Exercise instructions - Look through the material beneath and copy each line with the word "switch".

Study material -
>>>

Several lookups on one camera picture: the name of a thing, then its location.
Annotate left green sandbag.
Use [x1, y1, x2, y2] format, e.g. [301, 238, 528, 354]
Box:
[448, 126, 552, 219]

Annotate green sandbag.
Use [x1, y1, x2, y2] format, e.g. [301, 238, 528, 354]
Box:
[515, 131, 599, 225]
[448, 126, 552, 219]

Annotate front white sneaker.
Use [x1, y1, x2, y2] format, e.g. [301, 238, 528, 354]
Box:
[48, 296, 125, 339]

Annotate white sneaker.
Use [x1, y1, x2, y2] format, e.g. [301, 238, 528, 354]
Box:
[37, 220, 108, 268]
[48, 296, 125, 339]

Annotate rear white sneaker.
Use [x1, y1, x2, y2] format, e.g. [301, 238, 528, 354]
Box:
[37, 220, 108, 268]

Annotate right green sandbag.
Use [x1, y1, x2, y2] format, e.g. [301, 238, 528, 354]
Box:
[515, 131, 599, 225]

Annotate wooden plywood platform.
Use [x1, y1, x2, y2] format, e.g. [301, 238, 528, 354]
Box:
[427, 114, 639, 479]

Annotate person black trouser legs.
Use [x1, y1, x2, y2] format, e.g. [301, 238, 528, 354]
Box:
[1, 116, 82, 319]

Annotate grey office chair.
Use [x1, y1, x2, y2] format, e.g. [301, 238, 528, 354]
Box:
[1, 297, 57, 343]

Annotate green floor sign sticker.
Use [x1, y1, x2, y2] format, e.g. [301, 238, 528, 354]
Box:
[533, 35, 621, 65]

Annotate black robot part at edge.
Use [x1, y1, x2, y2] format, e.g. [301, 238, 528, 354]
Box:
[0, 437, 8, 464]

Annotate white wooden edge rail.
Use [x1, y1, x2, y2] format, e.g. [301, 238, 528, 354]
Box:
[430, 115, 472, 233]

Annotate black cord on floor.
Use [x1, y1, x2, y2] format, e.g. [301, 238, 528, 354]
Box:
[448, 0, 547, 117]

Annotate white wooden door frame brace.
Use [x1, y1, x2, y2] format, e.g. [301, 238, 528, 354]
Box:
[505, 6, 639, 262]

<<<
>>>

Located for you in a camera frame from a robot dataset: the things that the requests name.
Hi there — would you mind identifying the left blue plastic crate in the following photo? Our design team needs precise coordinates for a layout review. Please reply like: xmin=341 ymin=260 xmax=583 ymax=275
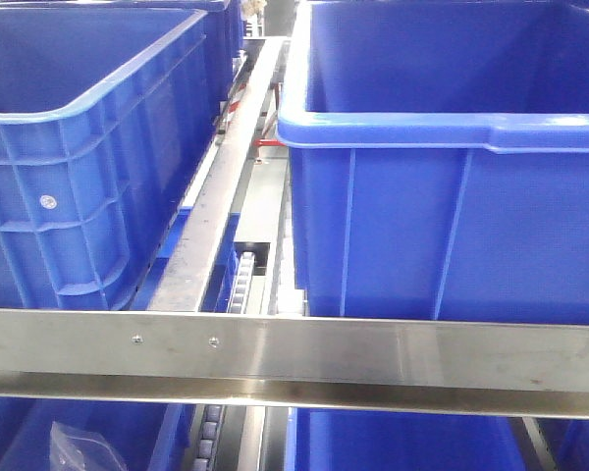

<<<
>>>

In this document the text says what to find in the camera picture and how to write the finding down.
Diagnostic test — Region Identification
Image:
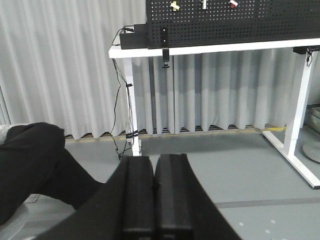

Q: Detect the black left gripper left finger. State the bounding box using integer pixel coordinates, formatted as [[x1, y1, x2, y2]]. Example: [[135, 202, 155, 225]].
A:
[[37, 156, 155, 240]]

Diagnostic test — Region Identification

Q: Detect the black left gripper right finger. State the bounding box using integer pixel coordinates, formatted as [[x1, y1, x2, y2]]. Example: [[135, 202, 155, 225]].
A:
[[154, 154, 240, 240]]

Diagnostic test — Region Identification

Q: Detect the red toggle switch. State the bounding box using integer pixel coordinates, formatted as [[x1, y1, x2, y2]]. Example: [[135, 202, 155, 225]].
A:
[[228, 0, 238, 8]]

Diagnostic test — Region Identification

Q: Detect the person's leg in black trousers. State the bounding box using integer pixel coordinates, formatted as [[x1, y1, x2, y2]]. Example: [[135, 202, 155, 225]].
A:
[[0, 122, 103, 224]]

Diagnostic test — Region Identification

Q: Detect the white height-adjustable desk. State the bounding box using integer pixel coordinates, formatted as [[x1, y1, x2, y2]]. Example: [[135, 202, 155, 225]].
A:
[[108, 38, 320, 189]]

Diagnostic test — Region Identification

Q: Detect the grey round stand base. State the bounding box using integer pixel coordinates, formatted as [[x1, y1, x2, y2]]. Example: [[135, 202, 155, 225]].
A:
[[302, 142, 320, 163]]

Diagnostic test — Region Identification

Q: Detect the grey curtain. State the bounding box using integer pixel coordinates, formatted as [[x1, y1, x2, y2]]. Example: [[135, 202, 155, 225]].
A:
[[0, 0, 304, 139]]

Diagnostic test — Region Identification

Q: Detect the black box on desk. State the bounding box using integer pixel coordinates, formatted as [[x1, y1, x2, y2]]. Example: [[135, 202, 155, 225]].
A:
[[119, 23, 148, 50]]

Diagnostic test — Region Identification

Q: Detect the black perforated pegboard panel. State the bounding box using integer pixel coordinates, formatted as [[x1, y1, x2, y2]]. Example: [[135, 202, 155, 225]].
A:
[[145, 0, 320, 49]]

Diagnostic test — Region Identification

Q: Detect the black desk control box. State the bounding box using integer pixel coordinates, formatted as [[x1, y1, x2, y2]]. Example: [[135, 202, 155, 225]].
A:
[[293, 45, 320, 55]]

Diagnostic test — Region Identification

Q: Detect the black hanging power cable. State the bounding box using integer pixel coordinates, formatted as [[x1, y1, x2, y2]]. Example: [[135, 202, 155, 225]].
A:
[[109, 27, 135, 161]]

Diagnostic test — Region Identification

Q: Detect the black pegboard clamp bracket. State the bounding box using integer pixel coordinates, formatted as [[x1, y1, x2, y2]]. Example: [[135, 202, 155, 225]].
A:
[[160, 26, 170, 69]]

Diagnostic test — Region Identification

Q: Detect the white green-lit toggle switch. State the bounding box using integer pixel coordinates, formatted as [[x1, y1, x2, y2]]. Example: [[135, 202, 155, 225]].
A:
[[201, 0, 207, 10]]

<<<

Output -
Q: Detect the red toggle switch. State the bounding box using integer pixel coordinates, formatted as [[x1, y1, x2, y2]]. Example: [[135, 202, 155, 225]].
Q: Detect the white green-lit toggle switch. State the bounding box using integer pixel coordinates, formatted as [[x1, y1, x2, y2]]. Example: [[135, 202, 155, 225]].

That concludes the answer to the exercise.